Aziraphale had curls that had been distracting Crowley for over eight hundred years! That he was occasionally allowed to stroke when they were watching movies, and Aziraphale would rest his head against Crowley’s shoulder. 

Which were currently worn long, and loose around his shoulders in a soft, blonde cloud, and Crowley wanted nothing more in the world than to bury his face in the sweet smelling mass.

It was pathetic. _ He _ was pathetic. 

And he didn’t even care anymore.

“You look…” Crowley stumbled over one discarded snake skin boot when he pushed himself up from the couch, still shaking his head.

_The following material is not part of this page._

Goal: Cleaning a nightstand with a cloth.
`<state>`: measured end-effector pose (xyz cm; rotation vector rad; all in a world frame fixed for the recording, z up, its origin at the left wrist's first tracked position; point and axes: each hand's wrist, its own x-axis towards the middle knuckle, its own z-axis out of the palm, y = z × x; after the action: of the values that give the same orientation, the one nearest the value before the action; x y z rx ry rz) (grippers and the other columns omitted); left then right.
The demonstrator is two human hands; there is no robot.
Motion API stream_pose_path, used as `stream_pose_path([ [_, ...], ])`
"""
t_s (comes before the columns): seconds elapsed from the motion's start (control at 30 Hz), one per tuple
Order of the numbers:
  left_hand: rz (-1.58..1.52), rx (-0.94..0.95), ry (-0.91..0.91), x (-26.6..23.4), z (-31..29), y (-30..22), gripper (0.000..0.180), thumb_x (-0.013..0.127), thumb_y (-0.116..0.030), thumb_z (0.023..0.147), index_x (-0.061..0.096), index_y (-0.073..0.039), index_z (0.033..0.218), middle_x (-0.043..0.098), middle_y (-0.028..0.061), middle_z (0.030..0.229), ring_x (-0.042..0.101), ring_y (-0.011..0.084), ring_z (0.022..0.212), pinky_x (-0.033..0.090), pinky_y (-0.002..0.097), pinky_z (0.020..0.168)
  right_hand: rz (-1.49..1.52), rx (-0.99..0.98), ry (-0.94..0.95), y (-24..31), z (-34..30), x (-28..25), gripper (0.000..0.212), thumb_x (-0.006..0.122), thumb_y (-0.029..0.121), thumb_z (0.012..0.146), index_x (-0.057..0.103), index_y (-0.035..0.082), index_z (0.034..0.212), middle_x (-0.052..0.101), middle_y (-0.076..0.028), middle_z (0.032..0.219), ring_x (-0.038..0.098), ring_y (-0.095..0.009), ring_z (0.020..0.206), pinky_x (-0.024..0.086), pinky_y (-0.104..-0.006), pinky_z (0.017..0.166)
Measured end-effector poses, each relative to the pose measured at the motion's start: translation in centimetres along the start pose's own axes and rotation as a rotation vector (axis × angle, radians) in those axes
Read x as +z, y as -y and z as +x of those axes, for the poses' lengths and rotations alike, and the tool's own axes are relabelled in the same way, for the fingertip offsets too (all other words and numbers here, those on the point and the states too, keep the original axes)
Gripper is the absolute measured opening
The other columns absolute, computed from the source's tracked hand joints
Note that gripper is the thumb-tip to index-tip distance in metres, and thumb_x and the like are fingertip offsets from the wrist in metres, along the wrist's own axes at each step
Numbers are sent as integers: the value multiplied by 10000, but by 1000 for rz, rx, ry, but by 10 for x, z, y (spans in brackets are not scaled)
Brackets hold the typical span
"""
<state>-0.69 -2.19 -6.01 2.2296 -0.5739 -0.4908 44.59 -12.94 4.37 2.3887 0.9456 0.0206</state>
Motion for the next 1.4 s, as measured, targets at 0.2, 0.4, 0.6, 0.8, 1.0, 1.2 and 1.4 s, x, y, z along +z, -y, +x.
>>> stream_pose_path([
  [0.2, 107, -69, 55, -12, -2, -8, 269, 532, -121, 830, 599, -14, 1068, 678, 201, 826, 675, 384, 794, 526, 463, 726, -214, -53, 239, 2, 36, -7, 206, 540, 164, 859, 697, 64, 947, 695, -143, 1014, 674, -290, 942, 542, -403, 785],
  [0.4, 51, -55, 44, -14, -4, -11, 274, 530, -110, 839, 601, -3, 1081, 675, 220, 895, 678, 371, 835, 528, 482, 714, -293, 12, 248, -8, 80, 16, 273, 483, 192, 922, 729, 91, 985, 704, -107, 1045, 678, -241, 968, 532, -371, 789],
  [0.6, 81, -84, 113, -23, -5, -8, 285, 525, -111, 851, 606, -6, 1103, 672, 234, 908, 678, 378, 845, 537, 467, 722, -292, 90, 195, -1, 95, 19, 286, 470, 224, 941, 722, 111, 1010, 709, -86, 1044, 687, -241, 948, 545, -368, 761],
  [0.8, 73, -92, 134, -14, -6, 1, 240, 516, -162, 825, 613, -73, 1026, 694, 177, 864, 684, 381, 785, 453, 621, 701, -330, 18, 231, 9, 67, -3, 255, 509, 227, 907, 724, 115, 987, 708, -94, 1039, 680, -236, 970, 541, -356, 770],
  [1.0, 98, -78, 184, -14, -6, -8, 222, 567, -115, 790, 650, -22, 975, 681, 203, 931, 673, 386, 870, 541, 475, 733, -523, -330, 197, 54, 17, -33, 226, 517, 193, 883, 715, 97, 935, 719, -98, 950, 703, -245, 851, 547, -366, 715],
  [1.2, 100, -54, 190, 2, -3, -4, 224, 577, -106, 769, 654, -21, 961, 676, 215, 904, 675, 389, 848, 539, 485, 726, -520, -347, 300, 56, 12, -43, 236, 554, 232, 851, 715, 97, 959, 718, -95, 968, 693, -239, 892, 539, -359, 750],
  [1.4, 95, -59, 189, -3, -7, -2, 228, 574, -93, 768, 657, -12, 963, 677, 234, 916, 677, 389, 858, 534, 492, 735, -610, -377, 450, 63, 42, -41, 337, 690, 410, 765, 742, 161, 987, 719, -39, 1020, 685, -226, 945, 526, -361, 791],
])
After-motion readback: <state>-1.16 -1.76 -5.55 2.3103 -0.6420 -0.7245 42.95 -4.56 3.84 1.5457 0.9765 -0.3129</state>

Aziraphale’s clothes weren’t so different from his usual style, but now his waistcoat skimmed a feminine waist and generous hips, and there were curves... _ Oh Satan, those curves _... That he certainly hadn’t had before.

The Dowlings’ would never hire a male nanny, and Crowley knew this was a disguise. A re-orienteering of his angel’s usual frame. But it was still Aziraphale, and he was so very, stupidly, hopelessly in love with that angel.

“You’re going to have to be the gardner.” He finally muttered, and cupped Aziraphale’s flushed cheeks in his palms. Crowley’s glasses had slid low on his nose, and with a sheepish quirk of his mouth, Aziraphale reached up to take them off. 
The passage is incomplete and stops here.